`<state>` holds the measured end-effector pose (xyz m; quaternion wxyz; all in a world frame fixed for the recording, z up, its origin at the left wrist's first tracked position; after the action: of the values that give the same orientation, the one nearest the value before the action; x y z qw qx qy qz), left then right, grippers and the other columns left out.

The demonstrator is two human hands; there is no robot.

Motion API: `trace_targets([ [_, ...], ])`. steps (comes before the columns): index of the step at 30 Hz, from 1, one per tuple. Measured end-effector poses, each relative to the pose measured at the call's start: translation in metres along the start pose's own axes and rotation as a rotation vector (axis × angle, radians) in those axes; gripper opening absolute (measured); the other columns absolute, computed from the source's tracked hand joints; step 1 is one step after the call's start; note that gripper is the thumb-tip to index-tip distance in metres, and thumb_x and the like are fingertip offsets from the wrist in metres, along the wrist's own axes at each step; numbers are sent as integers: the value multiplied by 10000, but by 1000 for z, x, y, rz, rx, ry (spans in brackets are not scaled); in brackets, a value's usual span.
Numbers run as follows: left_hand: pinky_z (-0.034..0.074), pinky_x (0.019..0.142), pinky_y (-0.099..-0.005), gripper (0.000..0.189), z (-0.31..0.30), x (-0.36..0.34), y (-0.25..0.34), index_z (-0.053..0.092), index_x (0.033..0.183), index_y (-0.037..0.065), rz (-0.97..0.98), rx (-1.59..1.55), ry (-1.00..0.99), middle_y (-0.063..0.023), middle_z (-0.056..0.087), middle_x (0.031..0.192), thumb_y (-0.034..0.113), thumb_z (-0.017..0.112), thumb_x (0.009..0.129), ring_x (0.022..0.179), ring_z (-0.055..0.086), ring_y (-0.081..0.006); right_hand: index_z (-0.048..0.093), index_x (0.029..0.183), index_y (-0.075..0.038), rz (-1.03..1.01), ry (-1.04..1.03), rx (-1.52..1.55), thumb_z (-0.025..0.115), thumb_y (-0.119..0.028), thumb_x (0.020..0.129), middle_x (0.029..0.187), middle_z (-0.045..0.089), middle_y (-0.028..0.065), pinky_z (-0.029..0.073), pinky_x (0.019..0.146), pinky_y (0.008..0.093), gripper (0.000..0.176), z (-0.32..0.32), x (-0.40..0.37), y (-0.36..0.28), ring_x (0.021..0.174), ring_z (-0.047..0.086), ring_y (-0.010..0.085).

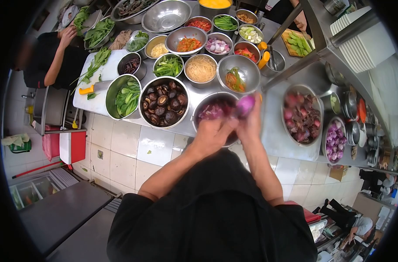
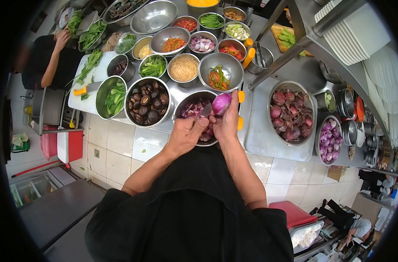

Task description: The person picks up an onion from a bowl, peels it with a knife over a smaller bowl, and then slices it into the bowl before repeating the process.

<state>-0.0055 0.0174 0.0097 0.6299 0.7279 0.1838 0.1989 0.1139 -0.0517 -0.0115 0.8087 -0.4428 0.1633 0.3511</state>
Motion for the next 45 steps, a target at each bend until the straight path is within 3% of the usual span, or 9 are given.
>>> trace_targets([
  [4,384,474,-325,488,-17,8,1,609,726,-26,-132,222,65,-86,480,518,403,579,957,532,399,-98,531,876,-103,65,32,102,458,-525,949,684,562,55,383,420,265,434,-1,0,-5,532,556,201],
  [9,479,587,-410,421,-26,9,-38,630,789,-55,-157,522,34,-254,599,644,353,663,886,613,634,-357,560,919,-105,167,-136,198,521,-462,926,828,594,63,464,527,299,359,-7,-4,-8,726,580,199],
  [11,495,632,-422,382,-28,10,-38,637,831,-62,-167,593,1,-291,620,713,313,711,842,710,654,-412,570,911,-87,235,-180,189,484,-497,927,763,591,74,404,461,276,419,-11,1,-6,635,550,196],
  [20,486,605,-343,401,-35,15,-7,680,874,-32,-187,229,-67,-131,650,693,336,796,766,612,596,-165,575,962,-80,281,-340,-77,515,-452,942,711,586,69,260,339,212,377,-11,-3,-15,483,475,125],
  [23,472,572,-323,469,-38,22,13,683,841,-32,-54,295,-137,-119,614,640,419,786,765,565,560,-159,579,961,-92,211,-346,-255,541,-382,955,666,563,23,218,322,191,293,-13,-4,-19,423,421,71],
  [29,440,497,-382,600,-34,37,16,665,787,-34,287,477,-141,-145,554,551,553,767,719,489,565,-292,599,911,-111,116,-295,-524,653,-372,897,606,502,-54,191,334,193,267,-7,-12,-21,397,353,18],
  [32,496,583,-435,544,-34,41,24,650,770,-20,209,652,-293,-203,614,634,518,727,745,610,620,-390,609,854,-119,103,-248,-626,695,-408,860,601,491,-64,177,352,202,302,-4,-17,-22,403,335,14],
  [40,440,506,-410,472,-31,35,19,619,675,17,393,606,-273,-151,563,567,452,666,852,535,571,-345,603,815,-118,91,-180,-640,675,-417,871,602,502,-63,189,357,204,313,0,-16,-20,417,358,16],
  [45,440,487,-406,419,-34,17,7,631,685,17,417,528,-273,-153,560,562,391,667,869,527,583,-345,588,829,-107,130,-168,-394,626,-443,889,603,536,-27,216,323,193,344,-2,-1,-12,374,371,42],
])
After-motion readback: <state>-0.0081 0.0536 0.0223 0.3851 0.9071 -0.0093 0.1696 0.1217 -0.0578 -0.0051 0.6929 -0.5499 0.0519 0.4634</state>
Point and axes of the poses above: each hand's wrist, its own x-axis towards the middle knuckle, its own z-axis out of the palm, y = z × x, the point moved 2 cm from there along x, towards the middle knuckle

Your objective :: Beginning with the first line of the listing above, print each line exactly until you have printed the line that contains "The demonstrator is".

Task output ::
`<state>` holds the measured end-effector pose (xyz m; quaternion wxyz; all in a world frame fixed for the recording, z up, its origin at the left wrist's first tracked position; after the action: of the values that give the same orientation, the one nearest the value before the action; x y z qw qx qy qz), left then right, grippers and the other columns left out.

The demonstrator is two human hands; there is no robot.

What this exercise asked for has been supplied.